= Tex Earnhardt =

American entrepreneur (1930–2020)

Tex Hal Earnhardt (December 9, 1930 - April 19, 2020) was an American entrepreneur born in Southern Texas. He was the founder and CEO of Earnhardt Auto Centers, an automotive dealership company based in Chandler, Arizona.

== Early life and education ==
Earnhardt grew up around the Rio Grande Valley, Texas. He moved with his family to Chandler in the late 1940s. Earnhardt dropped out of school in the 10th grade.

== Personal life ==
Earnhardt has a daughter, Debra Earnhardt, and two sons, Hal and Jim Babe Earnhardt.

== Career ==
After dropping out of school, Earnhardt learned team roping and horseback riding and became a rodeo cowboy. After that, started working at his father’s gas station and sold auto parts.

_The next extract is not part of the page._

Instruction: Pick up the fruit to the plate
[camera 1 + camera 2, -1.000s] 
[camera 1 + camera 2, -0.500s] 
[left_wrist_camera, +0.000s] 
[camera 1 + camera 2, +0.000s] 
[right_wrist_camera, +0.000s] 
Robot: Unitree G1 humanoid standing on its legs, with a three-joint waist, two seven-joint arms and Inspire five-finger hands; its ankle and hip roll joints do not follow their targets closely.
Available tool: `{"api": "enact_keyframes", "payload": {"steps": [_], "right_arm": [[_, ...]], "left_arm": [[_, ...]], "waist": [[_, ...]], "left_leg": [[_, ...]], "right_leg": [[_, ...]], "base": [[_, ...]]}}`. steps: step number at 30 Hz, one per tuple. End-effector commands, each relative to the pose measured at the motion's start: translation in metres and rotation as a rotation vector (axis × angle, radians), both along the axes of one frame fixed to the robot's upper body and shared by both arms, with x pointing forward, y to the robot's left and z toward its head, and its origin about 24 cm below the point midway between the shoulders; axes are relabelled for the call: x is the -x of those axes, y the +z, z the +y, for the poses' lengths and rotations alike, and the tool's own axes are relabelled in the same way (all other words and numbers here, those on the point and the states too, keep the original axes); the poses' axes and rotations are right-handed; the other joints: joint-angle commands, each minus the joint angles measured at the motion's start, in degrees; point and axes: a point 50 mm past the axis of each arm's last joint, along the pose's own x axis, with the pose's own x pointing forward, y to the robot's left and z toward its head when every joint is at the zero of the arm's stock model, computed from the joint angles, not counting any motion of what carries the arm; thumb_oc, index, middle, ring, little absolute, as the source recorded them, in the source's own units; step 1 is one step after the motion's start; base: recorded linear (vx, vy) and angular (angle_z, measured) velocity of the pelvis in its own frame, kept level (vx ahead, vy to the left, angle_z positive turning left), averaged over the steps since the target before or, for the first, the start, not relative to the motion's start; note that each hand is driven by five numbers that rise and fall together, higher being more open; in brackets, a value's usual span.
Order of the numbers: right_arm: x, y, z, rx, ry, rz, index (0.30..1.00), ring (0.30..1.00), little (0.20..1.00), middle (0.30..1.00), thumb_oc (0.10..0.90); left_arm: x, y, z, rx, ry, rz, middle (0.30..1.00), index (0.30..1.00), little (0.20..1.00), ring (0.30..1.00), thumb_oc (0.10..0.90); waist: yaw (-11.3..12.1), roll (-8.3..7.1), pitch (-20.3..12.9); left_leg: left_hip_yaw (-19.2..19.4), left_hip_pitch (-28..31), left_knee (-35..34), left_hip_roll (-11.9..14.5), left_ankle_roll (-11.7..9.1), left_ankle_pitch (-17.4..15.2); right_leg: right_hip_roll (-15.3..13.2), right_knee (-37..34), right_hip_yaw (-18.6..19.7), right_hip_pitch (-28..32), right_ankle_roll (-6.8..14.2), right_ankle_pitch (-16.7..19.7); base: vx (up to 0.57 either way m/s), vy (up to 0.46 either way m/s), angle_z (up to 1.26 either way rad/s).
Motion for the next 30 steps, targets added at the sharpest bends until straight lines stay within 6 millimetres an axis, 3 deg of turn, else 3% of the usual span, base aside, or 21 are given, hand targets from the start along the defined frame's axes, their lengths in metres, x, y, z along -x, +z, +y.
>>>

=== Earnhardt Auto Centers ===

Earnhardt set up Earnhardt Auto Centers in 1951 and the company has grown from 1 to 24 dealerships, representing 18 brands, employing more than 2,200 people. According to Automotive News Data Center’s top 125 dealership group data, in 2012, the company sold 19,049 new and 9,793 used vehicles in 2012. The company is headquartered in Chandler, Arizona, and has dealerships primarily throughout the Phoenix-area, as well as two in Las Vegas.

=== Philanthropy ===
Earnhardt was a financial supporter of several children’s causes, including the East Valley Boys and Girls Club, Child Crisis Center, Make a Wish Foundation, and Head Start. In June 2019, he donated $240,000 to Phoenix Children’s Hospital.

== Death ==
Earnhardt died on April 19, 2020, at the age of 89 due to natural causes.